Corriere della Sera, 4 novembre 2022
Perché il Colle ha firmato decreto anti rave
La moral suasion del presidente della Repubblica funziona meglio quando è riservata. Chi segue le attività del Quirinale lo sa, perché è capitato più spesso di quanto si creda che i capi dello Stato abbiano usato la loro autorevolezza per far correggere qualche scelta, senza pubblicamente ricorrere ai poteri fissati dalla Costituzione. In un caso come quello che oggi infiamma le cronache politiche il condizionale è d’obbligo, ma potrebbe essere proprio quanto sta accadendo con il decreto anti-rave, di cui le stesse forze di maggioranza hanno già annunciato alcune modifiche migliorative in Parlamento. Sergio Mattarella lo ha avallato tra opposte pressioni polemiche. Con il centrosinistra, che pretendeva un suo rifiuto di firmarlo, sostenendo che si tratta di una norma liberticida. E con il centrodestra euforico per averlo visto promulgato subito e senza esplicite riserve, rivendicando così una «sconfessione» dei suoi oppositori. Il via libera del Colle è in realtà nato dal fatto che, a istruttoria giuridica conclusa, il testo recapitatogli da Palazzo Chigi non ha rivelato «palesi vizi di costituzionalità». Alcuni svarioni, sì. Anche grossolani e soprattutto per omissione. Ma nulla di più.
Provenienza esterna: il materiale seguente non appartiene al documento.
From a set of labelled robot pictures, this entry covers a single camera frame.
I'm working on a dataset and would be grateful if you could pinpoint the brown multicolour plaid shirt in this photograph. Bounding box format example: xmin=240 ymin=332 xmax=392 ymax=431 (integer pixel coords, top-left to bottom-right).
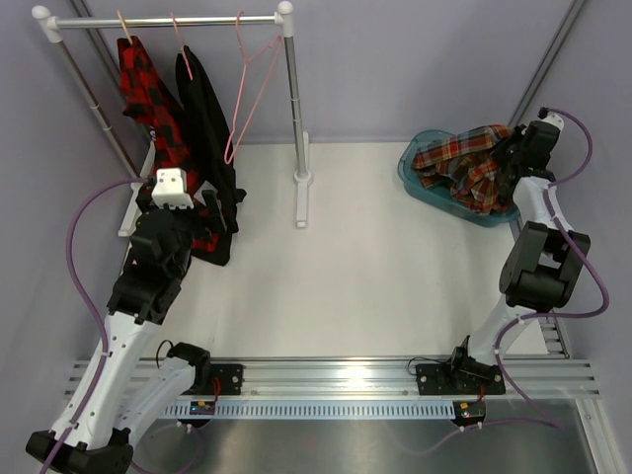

Del resto, il capo dello Stato non è il giudice delle leggi. Tanto è vero che, se rinvia alle Camere un provvedimento, motivando la sua scelta, questo può comunque essere ripresentato anche tale e quale davanti alle Assemblee. E, nella eventualità che queste lo riapprovino, il presidente si ritroverebbe disarmato e avrebbe l’obbligo di firmarlo. Certo, esiste un’altra strada per contrastare una norma sgradita o ritenuta pericolosa, della quale magari si teme possa reprimere ben altri tipi di pubbliche manifestazioni, come sostengono coloro che contestano il decreto anti-rave. Qualora ne venisse fatto un uso distorto, e dunque incostituzionale, resta pur sempre la possibilità di un ricorso alla magistratura e alla Consulta. Che è il vero giudice delle leggi. Detto poi che non tutto ciò che non piace al Quirinale è per forza incostituzionale, bisogna aggiungere un’ultima considerazione. Che deve tenere conto del contesto politico e costituzionale in cui la querelle è maturata.